Circular motion (2 particles on a string)

[Geometor]

Homework Statement

A light inextensible string of length 0.6m has one end fixed to a point A on a smooth horizontal plane. The other end of the string is attactched to a particle B, of mass 0.4kg. A particle P of mass 0.1kg is attatched to the mid-point of the string. The line APB is straight and rotation continues at 2 rad s^-1 on the surface of the plane.

1) Calculate the tension in the section of the string AP.
2) Calculate the tension in the section of the string BP.

Homework Equations

Centripetal force = mass x radius x (angular velocity)^2

The Attempt at a Solution

I imagined that the tension in AP would simply be:
0.1 x 0.3 x 2^2 = 0.12N

however the answer is given as 1.08N. So my question really is how does two particles on the same string affect the tension?

I placed in q.2 for curiosity.

Thanks.

 

[PhanthomJay]

You must draw free body diagrams . You should first start with question 2 to determine the string tension BP by looking at particle B alone. Then look at particle P alone. There are 2 tension forces acting on particle P.

 

[Geometor]

Excuse the poor diagram but:

A--->---<---P--->---<---B

where > and < indicates direction of the force
from left to right forces are: T1, T1, T2, T2

Considering B alone, resolving horizontally:
T(at B) = 0.4 x 0.6 x 2^2 = 0.96N

Considering P alone, resolving horizontally:
T(at P) = 0.1 x 0.3 x 2^2 = 0.12N

So I suppose this says that the resultant force on P is 0.12N.
So if we take left as positive at P,

T1 - T2 = 0.12N
T1 = 0.12 + 0.96
= 1.08N

I believe this is the correct line of thinking?

Also, if 2 particles hang on a string (light, inextensible) vertically, one above another. Will the tension in the top string be the sum of the weight of the two particles?

Thank you.

 

[PhanthomJay]

Excuse the poor diagram but:

A--->---<---P--->---<---B

where > and < indicates direction of the force
from left to right forces are: T1, T1, T2, T2

Considering B alone, resolving horizontally:
T(at B) = 0.4 x 0.6 x 2^2 = 0.96N

The net (resultant) horizontal force at B is 0.96N; since the only horizontal force acting at B is T1, then T1 = 0.96N

Considering P alone, resolving horizontally:
T(at P) = 0.1 x 0.3 x 2^2 = 0.12N

again, this is the resultant horizonatal force at P

So I suppose this says that the resultant force on P is 0.12N.

yes

So if we take left as positive at P,

T1 - T2 = 0.12N
T1 = 0.12 + 0.96
= 1.08N

I believe this is the correct line of thinking?

yes

Also, if 2 particles hang on a string (light, inextensible) vertically, one above another.

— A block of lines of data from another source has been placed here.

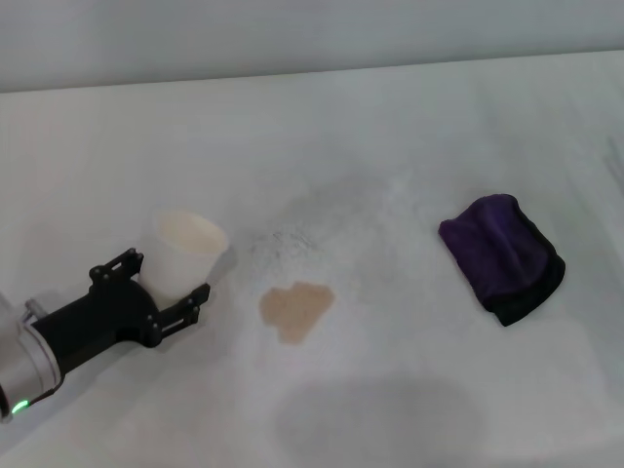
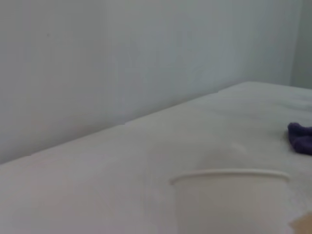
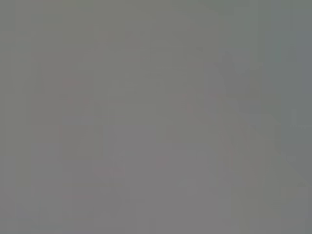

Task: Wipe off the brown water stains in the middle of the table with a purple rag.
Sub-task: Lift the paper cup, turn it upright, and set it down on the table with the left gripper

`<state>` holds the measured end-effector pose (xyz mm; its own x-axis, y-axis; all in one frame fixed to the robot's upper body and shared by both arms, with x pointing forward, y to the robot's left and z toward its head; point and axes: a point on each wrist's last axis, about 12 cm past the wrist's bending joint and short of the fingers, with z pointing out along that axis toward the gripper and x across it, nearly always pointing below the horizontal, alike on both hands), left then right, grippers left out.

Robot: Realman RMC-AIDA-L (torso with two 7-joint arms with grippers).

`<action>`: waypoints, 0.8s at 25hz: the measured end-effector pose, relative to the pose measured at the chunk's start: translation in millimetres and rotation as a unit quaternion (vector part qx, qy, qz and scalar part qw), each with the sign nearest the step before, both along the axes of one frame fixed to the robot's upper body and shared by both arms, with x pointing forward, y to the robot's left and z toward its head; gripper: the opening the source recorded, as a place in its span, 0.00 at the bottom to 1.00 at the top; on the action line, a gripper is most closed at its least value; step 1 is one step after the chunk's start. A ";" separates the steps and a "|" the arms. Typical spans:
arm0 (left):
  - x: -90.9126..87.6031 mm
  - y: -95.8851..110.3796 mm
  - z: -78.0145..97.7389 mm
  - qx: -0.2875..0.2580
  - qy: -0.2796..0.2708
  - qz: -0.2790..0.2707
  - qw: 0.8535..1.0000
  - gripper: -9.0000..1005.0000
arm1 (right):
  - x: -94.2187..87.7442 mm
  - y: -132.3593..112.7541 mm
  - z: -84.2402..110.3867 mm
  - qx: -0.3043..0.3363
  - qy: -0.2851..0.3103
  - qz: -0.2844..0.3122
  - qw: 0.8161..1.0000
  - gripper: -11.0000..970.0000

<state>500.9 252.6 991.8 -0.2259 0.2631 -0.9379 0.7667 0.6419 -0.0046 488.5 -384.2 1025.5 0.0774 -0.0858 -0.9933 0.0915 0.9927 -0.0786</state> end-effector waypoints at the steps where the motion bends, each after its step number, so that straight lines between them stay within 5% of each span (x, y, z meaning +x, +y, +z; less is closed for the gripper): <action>1: -3.5 1.7 -2.2 0.004 -0.002 0.001 1.000 0.77 | 0.3 0.0 0.2 0.000 0.000 0.000 1.000 0.86; 20: -9.5 4.5 -6.0 0.028 -0.030 0.000 0.999 0.79 | 6.1 1.2 0.2 0.000 0.007 0.001 1.000 0.85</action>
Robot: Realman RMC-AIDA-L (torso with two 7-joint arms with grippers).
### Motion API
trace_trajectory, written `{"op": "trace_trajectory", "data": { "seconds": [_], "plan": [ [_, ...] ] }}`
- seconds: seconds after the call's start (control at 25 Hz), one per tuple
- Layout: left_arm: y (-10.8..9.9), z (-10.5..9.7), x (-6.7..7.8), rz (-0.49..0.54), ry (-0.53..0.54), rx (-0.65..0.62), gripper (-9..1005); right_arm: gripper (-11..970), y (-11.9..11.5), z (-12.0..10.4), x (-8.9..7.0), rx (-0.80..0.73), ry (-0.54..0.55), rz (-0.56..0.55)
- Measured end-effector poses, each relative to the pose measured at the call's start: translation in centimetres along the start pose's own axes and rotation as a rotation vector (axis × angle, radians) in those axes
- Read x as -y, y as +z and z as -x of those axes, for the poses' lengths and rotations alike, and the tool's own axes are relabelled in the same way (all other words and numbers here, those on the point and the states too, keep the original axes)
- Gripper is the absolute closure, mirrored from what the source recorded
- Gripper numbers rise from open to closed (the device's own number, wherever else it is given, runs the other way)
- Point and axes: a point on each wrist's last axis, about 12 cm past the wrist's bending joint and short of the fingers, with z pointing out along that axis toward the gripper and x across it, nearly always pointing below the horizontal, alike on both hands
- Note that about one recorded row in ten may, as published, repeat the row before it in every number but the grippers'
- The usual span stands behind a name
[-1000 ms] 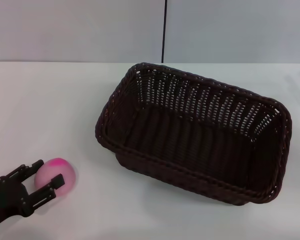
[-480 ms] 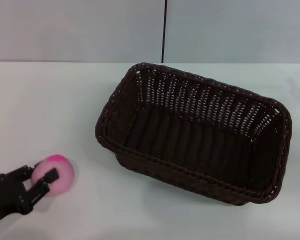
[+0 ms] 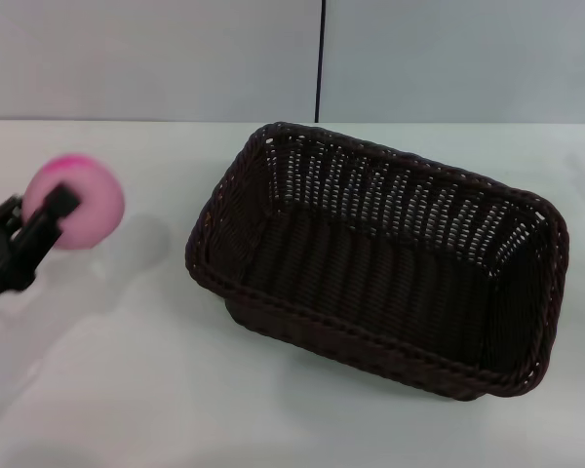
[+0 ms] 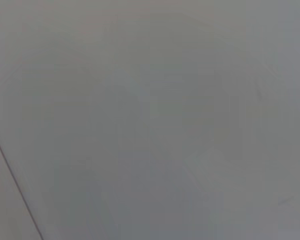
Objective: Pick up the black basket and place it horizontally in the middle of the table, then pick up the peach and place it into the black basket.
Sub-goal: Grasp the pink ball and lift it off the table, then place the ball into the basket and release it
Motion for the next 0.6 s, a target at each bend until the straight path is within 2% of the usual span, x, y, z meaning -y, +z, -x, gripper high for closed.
{"op": "trace_trajectory", "data": {
  "seconds": [0.16, 0.28, 0.44, 0.6],
  "plan": [
    [3.5, 0.5, 0.3, -0.118, -0.031, 0.014, 738, 440, -0.1, -0.6, -0.2, -0.007, 0.004, -0.002],
    [6.0, 0.3, 0.9, -0.224, -0.036, -0.041, 752, 440, -0.1, -0.8, -0.3, -0.009, 0.009, -0.002],
    [8.3, -0.6, 1.7, -0.330, -0.017, -0.151, 770, 440, -0.1, -1.0, -0.4, -0.016, 0.016, 0.001],
    [9.2, -1.5, 1.8, -0.351, 0.024, -0.231, 796, 440, 0.1, -1.0, -0.5, -0.019, 0.015, 0.008]
  ]
}}
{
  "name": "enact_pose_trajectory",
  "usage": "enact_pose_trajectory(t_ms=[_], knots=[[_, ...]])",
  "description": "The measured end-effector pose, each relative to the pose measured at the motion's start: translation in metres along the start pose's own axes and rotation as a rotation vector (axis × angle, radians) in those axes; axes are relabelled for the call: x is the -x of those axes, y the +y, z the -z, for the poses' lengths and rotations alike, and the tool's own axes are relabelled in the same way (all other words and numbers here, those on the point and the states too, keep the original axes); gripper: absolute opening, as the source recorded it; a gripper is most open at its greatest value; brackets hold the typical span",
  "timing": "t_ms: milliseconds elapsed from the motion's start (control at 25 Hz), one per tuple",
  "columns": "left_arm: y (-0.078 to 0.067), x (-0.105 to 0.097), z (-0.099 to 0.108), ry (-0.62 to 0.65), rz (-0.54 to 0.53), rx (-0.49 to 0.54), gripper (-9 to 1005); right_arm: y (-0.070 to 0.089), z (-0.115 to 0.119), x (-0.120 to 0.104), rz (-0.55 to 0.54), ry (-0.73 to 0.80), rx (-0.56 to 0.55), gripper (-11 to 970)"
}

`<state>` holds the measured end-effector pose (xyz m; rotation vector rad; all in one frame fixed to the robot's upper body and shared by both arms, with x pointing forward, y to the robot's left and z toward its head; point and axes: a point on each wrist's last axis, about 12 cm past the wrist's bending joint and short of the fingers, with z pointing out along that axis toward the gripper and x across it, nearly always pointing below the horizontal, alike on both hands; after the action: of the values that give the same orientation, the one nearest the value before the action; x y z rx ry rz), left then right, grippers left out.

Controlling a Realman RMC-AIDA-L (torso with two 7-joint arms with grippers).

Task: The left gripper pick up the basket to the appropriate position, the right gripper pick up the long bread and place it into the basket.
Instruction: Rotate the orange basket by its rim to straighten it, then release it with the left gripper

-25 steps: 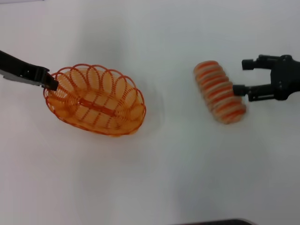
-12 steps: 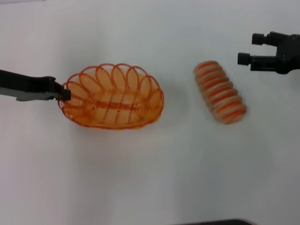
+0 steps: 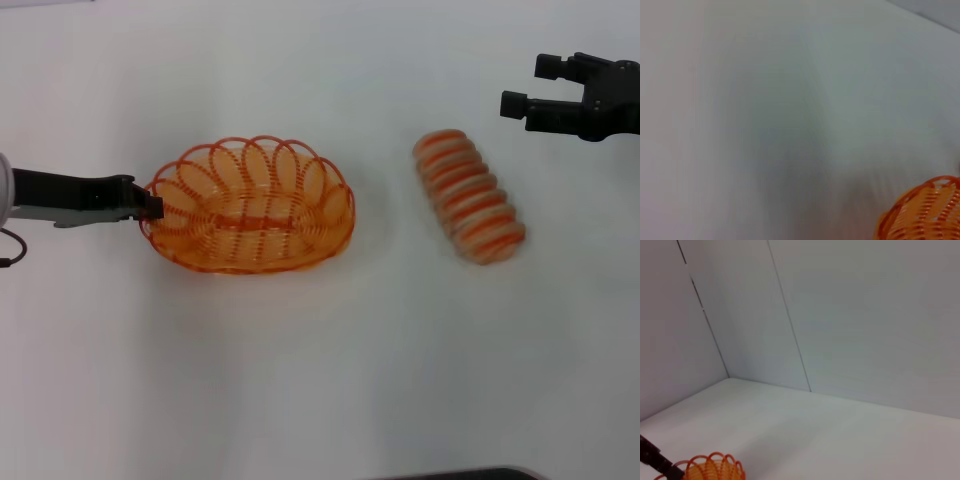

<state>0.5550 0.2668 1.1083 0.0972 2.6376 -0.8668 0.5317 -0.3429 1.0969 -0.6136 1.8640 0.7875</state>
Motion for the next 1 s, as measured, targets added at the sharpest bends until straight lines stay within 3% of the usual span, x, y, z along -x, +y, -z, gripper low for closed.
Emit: enact_pose_trajectory(t_ms=[200, 1000], knots=[[-0.006, 0.001, -0.009, -0.001, -0.024, 0.023, 67, 0.0, -0.002, -0.001, -0.005, -0.004, -0.011, 946], [0.003, 0.0, -0.018, -0.075, 0.068, 0.036, 66, -0.001, -0.01, -0.002, 0.016, -0.005, -0.032, 945]])
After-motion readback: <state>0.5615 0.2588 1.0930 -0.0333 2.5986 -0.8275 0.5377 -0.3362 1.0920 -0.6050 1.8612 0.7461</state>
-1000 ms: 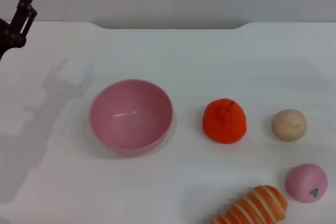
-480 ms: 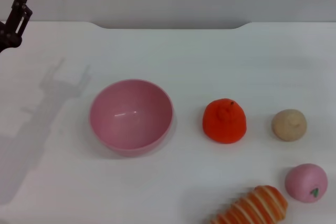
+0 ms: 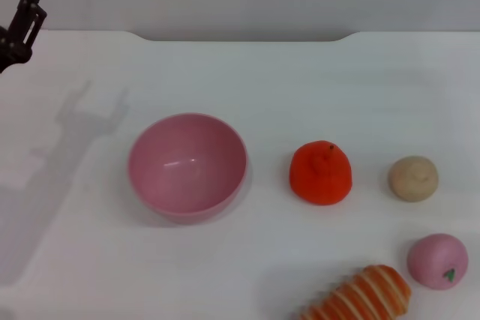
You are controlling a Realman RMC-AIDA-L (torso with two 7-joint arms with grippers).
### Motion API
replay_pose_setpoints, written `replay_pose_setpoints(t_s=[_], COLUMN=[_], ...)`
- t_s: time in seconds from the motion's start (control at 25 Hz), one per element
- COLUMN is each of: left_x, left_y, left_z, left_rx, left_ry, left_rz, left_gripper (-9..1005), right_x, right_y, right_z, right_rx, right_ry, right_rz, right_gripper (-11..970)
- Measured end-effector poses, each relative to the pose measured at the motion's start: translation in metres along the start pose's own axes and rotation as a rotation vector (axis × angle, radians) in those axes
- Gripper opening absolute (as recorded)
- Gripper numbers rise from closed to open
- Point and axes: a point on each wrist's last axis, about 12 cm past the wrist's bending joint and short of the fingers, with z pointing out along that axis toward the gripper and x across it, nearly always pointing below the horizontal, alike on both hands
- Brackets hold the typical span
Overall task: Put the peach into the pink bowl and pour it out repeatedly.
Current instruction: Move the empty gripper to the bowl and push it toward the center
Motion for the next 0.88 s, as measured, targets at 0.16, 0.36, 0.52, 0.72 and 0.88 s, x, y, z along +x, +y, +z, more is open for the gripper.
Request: replay_pose_setpoints(t_s=[0.16, 0.36, 0.52, 0.72, 0.88], left_x=[-0.001, -0.009, -0.025, -0.05, -0.056], left_y=[0.001, 0.003, 0.007, 0.005, 0.003], left_z=[0.006, 0.024, 0.045, 0.071, 0.074], left_rx=[0.025, 0.137, 0.288, 0.503, 0.548], left_ry=[0.011, 0.031, 0.085, 0.185, 0.188], left_rz=[-0.066, -0.203, -0.345, -0.433, -0.44], left_gripper=[655, 651, 648, 643, 640], right_x=[-0.001, 0.0, 0.004, 0.01, 0.013], right_y=[0.001, 0.001, -0.003, -0.007, -0.008], right_z=[0.002, -0.002, -0.014, -0.032, -0.039], right_rx=[-0.014, -0.02, -0.018, 0.0, 0.007], right_ry=[-0.002, 0.013, 0.049, 0.094, 0.117], right_rz=[0.003, 0.036, 0.079, 0.093, 0.096], right_gripper=[656, 655, 655, 656, 656])
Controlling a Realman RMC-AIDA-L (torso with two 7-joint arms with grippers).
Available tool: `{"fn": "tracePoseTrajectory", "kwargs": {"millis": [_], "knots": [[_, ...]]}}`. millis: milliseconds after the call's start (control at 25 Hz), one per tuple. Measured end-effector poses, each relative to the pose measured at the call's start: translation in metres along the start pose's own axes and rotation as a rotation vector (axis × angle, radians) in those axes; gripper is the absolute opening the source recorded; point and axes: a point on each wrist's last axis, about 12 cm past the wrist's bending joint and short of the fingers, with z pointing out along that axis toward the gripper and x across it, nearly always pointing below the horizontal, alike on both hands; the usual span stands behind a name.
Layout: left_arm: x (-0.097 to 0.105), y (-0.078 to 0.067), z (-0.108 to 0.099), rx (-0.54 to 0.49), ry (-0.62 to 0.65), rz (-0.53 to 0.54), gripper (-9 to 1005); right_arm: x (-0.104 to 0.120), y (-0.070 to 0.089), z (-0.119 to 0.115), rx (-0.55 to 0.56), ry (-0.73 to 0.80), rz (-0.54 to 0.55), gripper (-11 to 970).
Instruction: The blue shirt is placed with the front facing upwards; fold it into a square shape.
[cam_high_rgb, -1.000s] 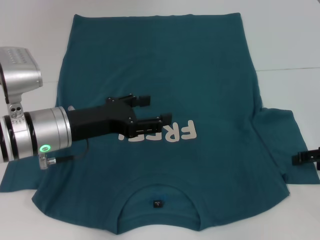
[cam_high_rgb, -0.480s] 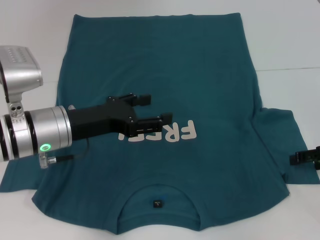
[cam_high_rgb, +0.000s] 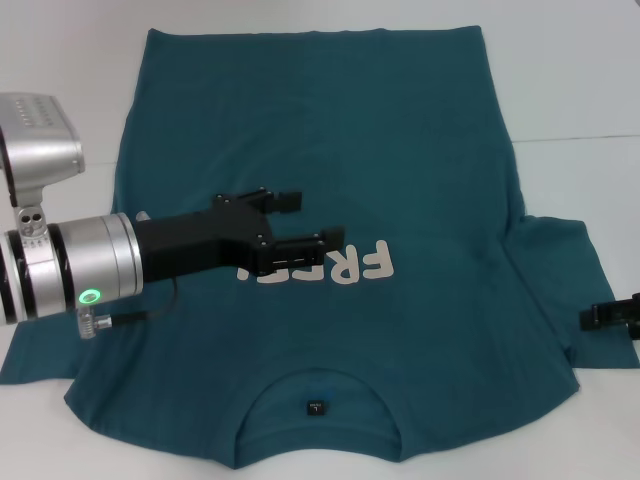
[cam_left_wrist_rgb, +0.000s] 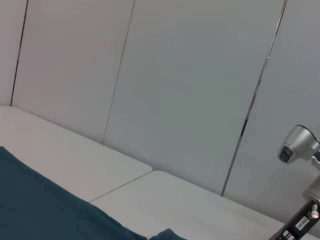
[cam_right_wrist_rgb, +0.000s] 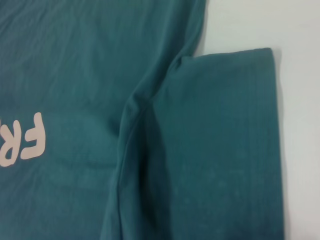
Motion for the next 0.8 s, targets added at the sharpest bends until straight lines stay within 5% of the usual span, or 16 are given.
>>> {"fn": "tracePoseTrajectory", "kwargs": {"millis": [800], "knots": [[0.0010, -0.0013, -0.0003, 0.011, 0.001, -0.008, 874, -0.0023, -0.0010, -0.0023, 0.004, -0.009, -0.008, 941]]}}
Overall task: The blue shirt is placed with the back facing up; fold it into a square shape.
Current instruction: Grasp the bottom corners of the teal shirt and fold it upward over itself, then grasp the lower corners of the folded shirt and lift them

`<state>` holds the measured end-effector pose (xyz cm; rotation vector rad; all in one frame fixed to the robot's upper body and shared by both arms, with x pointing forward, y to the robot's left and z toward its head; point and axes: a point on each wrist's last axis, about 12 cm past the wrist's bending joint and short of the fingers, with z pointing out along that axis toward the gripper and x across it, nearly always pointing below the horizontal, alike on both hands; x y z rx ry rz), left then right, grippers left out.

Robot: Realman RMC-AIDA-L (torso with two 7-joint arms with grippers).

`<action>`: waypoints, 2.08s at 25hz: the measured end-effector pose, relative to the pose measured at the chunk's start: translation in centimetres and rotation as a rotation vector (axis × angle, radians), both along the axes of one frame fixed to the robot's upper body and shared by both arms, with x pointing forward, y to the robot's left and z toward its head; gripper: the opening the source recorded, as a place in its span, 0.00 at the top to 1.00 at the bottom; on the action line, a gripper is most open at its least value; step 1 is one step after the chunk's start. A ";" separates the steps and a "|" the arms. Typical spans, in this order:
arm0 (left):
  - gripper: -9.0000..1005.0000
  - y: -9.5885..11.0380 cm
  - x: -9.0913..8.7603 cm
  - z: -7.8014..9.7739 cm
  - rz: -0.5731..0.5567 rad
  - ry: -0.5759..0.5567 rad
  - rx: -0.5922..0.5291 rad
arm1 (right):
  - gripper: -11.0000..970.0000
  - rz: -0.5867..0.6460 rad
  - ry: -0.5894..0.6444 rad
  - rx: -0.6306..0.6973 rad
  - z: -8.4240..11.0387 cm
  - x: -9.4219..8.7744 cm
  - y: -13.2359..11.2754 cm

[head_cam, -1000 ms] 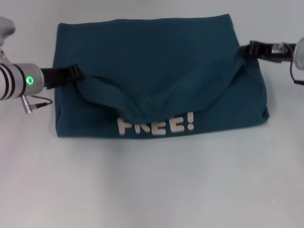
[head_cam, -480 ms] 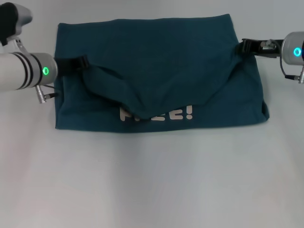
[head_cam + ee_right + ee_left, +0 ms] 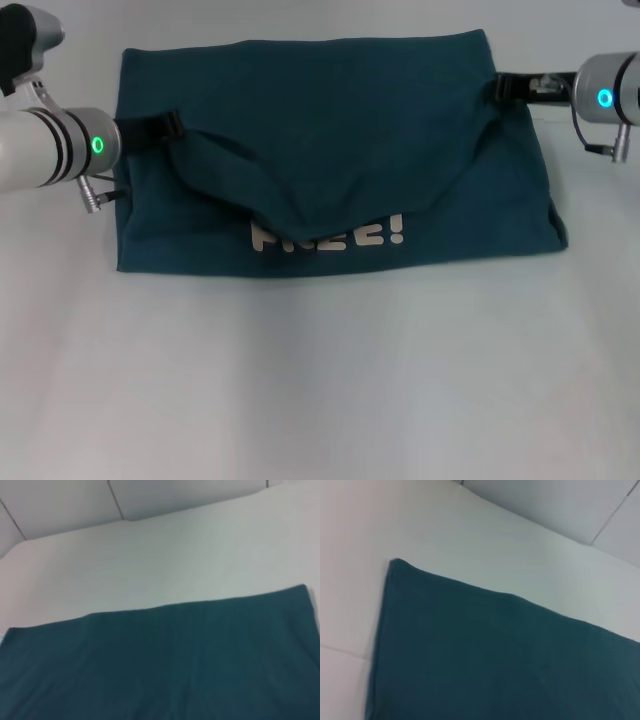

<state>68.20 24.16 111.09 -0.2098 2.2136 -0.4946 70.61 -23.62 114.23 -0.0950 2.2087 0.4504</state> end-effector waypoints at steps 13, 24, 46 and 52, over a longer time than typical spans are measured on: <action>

Will the tension in the top string be the sum of the weight of the two particles?

yes

 

[rwisz]

I would like to clarify that the tension in a string is a result of forces acting on it. In this case, we have two particles attached to the string, which means that the string is being pulled in two directions. Therefore, the tension in the string will be affected by both particles.

To calculate the tension in the section of the string AP, we need to consider the forces acting on particle P. We know that the particle is moving in a circular motion, which means there must be a centripetal force acting on it. This force is provided by the tension in the string. Using the equation for centripetal force, we can calculate the tension in the string AP as:

Tension in AP = (mass of particle P) x (radius of circular motion) x (angular velocity)^2

= (0.1 kg) x (0.3 m) x (2 rad/s)^2

= 0.12 N

Therefore, your calculation for the tension in AP is correct.

Moving on to the tension in the section of the string BP, we need to consider the forces acting on particle B. Since particle B is attached to the string, it will also experience a tension force. However, in this case, the string is not only providing a centripetal force but also supporting the weight of particle B. This means that the tension in the string BP will be equal to the weight of particle B plus the centripetal force. We can calculate this as:

Tension in BP = (mass of particle B) x (gravitational acceleration) + (mass of particle B) x (radius of circular motion) x (angular velocity)^2

= (0.4 kg) x (9.8 m/s^2) + (0.4 kg) x (0.3 m) x (2 rad/s)^2

= 0.4 N + 0.12 N = 0.52 N

Therefore, the answer given for the tension in BP (1.08 N) seems to be incorrect. Using the given values, the correct value for the tension in BP should be 0.52 N.

In conclusion, when dealing with circular motion involving multiple particles on a string, we need to consider the forces acting on each particle separately to accurately calculate the tension in the string. I hope this helps clarify any confusion.